Buxton guide

...revitalised Spa town

On the western edge of the Peak District National Park is the famous old town of Buxton.

Its claims to fame are somewhat numerous. At around 1000 feet above sea level, it is widely-regarded to be the most elevated market town in Britain. It’s also still well known as a spa town, even though the thermal baths are no longer open to the public. And today the town’s name can now be seen and heard regularly courtesy of a ubiquitous national TV commercial for one of life’s epic swindles, branded bottled water.

With its thermal waters, opulent Georgian architecture, central crescent and leafy streets, Buxton inevitably draws comparisons with Bath. The Somerset spa town, however, has always seemed to enjoy a sparkling reputation, always in fashion.

Buxton spent years in relative obscurity, but a series of imaginative restoration projects put the fizz back into the town, most notably the resurrection of the then-decaying Opera House, which had become a symbol of the town’s decline.

Today, Buxton is revitalised – a thriving and picturesque magnet for tourists. Its proximity to not only the Peak District, but the vibrant city of Manchester, is undoubtedly a factor, but even as a stand-alone town Buxton has lots to offer.


The rejuvenated Buxton Opera House is home to both the Buxton Festival, and the world-renowned International Gilbert & Sullivan Festival. It has also become a reputable concert venue in its own right, with many a nationwide headline tour including the Opera House in its itinerary – be it pop stars or comedians.

Buxton is rich in cultural and historical landmarks. The Pavilion Gardens is a wonderful historic venue located in the heart of Buxton, basking in 23 acres of recently restored pleasure gardens, while the main building is a natural base for tourists coming to the town.

Completing Buxton’s revival is the redevelopment of the town’s historic Crescent, originally built in the 1780s and now soon to be re-launched as a luxury hotel and spa. Due to open in 2011, plans for the National Lottery-funded project include a 79-bedroom hotel, a thermal spa, natural mineral water spa, café and visitor centre.

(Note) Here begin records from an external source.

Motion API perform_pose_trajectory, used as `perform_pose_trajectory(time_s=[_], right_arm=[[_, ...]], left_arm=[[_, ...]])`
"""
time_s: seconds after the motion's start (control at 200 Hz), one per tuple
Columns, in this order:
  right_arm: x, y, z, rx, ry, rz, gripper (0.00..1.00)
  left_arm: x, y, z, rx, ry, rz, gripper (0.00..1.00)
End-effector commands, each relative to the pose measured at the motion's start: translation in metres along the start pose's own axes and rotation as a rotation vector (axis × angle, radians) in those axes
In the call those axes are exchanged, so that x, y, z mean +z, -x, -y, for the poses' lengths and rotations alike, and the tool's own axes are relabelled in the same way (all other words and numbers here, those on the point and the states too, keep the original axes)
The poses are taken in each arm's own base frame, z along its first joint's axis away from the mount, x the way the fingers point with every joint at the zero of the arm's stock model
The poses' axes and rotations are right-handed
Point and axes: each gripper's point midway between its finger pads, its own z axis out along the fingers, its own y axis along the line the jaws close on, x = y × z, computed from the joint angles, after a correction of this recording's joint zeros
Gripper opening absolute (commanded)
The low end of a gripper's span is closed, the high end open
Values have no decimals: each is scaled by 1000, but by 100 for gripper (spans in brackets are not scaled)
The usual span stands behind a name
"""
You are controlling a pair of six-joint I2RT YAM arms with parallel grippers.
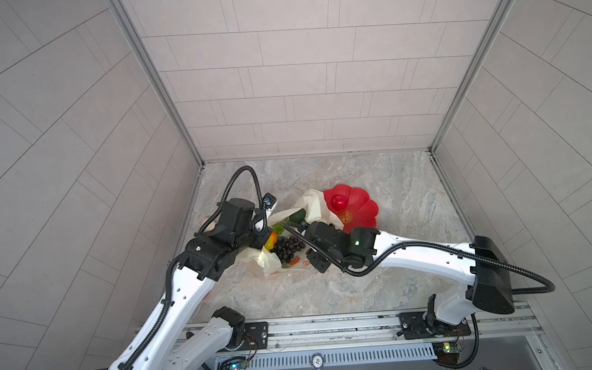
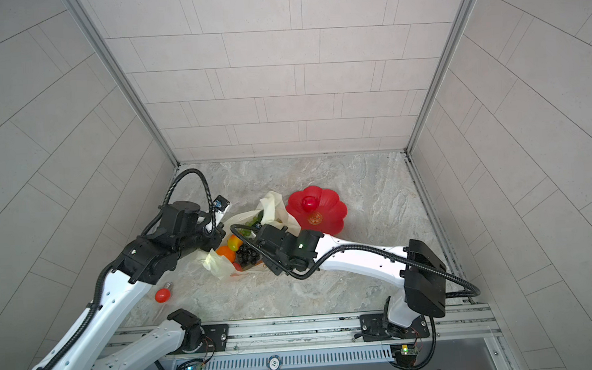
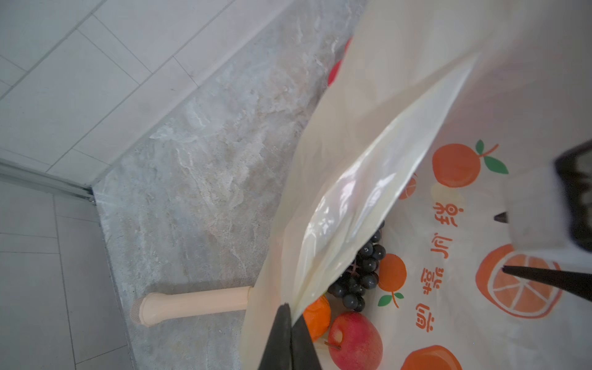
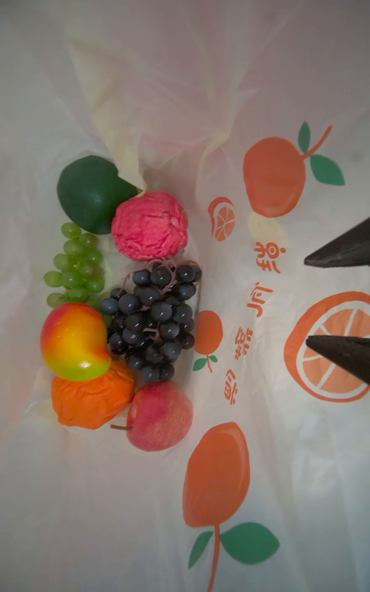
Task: Take fruits out of the plastic bag
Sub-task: Adjust the plastic bag at the center of the board.
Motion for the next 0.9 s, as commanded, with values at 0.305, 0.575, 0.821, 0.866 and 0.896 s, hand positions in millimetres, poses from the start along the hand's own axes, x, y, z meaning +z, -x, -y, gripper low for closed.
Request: perform_pose_trajectory(time_s=[0.305,0.575,0.821,0.866,0.896], right_arm=[[6,-25,-34,-214,27,64,41],[22,-62,-36,-263,51,30,40],[6,-19,-28,-258,-52,101,50],[5,-7,-27,-250,-72,117,51],[6,0,-26,-245,-82,124,52]], left_arm=[[6,5,-12,-117,105,176,0],[4,6,-16,-114,141,227,0],[-3,7,-5,-105,80,270,0],[-4,4,-5,-106,82,271,0],[-4,3,-6,-107,89,272,0]])
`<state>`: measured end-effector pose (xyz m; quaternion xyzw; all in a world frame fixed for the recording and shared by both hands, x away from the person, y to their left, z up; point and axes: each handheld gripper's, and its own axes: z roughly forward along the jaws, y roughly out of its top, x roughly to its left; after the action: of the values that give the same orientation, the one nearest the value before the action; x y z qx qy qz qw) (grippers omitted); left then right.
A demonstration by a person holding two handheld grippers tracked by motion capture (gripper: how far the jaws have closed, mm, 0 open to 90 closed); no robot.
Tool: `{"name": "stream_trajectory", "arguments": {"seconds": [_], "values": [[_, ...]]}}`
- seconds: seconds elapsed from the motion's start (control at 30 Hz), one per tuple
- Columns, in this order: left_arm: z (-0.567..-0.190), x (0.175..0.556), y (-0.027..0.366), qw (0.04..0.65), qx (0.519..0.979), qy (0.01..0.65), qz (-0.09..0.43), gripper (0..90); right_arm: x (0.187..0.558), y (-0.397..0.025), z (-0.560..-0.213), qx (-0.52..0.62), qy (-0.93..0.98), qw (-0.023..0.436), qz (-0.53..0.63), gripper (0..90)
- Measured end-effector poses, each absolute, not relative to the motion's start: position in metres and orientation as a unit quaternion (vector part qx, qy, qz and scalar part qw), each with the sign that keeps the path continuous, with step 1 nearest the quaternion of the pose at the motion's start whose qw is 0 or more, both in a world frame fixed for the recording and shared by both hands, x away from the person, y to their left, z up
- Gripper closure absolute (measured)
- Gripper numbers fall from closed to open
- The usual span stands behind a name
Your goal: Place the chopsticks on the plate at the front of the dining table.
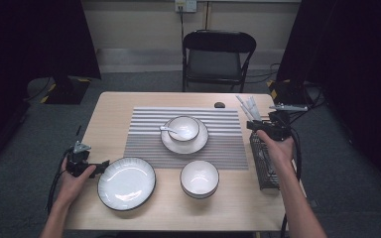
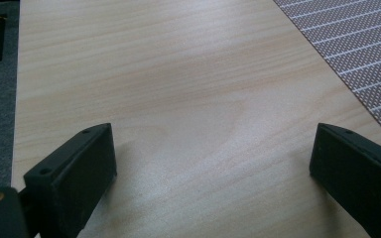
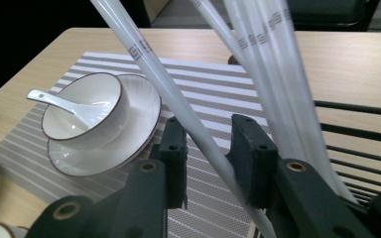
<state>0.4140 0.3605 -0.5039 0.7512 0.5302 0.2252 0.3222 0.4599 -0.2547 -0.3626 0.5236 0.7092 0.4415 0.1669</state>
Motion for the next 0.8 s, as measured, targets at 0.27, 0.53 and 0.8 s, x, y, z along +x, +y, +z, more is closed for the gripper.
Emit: {"name": "stream_trajectory", "arguments": {"seconds": [0.27,0.53,0.8], "values": [[-0.504,0.414,0.361,0.322,0.752,0.53,0.226,3.8,0.454,-0.259,-0.354,0.516,0.698,0.192,0.457,73.8],[-0.504,0.414,0.361,0.322,0.751,0.53,0.226,3.8,0.449,-0.267,-0.345,0.513,0.677,0.212,0.484,80.3],[-0.504,0.414,0.361,0.322,0.752,0.53,0.226,3.9,0.447,-0.274,-0.345,0.517,0.666,0.221,0.49,82.5]]}}
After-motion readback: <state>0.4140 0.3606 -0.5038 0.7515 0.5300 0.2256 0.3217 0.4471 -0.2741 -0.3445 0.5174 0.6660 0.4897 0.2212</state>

Other attractions include the subterranean, watery wonders of Poole’s Cavern and St Ann’s Well – where Buxton spring water is freely available, cocking a snook at those exorbitant scams-in-a-bottle.


According to local government statistics, Buxton is ‘the main centre for overnight accommodation in the Peak District’. The town and its surrounding areas boast a vast range of places to stay, from Buxton hotels, classy self-catering cottages and barn conversions, to campsites and B&Bs.

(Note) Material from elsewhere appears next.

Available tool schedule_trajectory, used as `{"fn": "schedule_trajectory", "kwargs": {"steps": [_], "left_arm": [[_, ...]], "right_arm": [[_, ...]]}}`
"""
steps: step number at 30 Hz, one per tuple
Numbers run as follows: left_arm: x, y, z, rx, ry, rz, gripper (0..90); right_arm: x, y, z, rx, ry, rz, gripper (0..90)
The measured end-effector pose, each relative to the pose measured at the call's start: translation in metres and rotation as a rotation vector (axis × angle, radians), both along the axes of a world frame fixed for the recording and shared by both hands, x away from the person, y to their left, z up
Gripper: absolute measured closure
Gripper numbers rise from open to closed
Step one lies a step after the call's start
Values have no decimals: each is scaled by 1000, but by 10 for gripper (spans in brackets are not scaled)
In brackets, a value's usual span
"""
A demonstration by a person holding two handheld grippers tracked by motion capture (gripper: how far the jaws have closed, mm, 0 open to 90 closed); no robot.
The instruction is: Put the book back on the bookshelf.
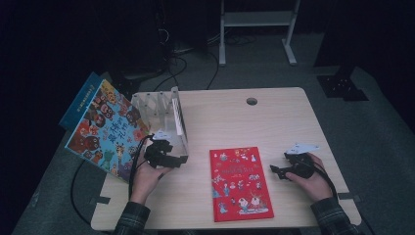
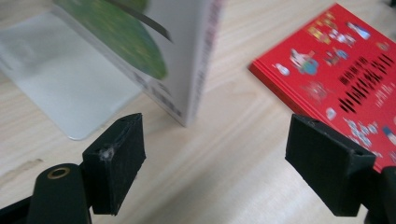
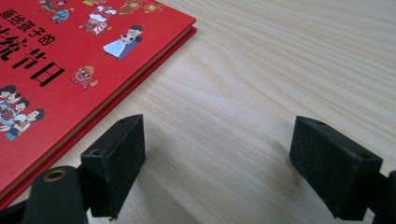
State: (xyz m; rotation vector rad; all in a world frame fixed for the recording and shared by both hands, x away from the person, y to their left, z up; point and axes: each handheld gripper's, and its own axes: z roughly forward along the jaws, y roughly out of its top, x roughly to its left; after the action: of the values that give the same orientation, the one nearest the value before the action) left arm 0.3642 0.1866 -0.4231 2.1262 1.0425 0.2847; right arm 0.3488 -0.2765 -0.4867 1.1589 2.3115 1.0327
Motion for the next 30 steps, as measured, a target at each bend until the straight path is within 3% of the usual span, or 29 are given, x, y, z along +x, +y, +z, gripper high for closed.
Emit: {"fn": "schedule_trajectory", "kwargs": {"steps": [9,14,20,22,26,30], "left_arm": [[-19,-11,-17,49,42,-85,44],[-25,-18,-21,68,39,-128,1],[-35,-40,-32,154,49,-247,0],[-36,-43,-34,159,54,-260,0],[-39,-54,-42,214,62,-316,0],[-41,-59,-45,222,59,-342,0]], "right_arm": [[0,1,0,-8,8,13,130],[0,1,0,-8,8,10,126],[-1,1,0,-7,10,-6,118],[-1,1,0,-6,11,-8,118],[-2,1,0,-6,11,-11,120],[-3,0,0,-8,10,-6,140]]}}
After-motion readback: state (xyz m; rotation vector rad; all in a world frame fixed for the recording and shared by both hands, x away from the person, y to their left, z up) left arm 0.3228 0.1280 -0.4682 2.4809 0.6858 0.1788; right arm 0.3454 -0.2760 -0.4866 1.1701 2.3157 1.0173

The aptly-named Central Cottage enjoys a great location in the heart of Buxton. This dog-friendly holiday home is a stone-built terrace and sleeps 6 in 3 bedrooms.

Also welcoming dogs is Grendon Guest House, a five star B&B of just six spacious and comfortable rooms, including en-suites and four poster beds. The fantastic breakfasts match the high standards of the rooms, and come with an AA Egg Cup seal of approval.

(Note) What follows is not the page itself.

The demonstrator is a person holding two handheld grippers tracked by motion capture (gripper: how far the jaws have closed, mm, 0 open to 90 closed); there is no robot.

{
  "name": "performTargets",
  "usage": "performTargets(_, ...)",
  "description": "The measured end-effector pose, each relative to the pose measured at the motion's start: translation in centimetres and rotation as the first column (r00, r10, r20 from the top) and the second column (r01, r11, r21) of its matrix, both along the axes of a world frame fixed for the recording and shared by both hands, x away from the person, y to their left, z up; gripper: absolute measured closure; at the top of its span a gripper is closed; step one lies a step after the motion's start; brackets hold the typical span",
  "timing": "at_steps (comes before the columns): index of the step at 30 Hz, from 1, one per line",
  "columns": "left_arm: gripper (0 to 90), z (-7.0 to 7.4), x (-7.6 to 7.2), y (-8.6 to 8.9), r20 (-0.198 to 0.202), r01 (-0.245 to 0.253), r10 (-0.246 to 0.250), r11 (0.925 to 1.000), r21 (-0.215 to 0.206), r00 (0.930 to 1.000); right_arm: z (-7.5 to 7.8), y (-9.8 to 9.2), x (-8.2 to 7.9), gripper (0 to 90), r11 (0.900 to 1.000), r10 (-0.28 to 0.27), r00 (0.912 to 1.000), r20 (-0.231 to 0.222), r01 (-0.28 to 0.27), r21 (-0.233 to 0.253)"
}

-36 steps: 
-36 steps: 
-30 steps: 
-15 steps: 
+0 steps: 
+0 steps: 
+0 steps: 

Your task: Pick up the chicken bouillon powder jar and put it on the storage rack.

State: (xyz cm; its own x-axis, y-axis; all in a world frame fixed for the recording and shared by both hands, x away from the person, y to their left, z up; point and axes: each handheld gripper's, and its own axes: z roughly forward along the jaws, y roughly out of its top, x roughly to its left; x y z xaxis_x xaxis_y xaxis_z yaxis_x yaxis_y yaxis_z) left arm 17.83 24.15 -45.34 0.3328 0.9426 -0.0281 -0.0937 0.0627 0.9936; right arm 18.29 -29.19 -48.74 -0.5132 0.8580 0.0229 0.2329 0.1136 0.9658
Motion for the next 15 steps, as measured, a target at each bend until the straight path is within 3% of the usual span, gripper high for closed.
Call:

Just half a mile from the centre of Buxton is Wellwood Lodge is a big old Victorian house, sleeping a dozen guests in six bedrooms and also dog friendly.

Buxton crescent regeneration 2012

With the town's rebirth as a vital UK tourist destination confirmed in April 2012 as an agreement between the joint councils and the developer to start the first phase of the project was reached. Phase one work on the now £35 million project for a 79-bedroom 5-star hotel, natural baths, a visitor centre, a thermal mineral water spa and specialist shops due to commence in the summer of 2012. Final completion of the project is due in the spring of 2015 with the spa  hotel expected to open in time for Buxton Festival 2014. 

There’s hardly been a better time in the last 40 or more years to come and stay in Buxton.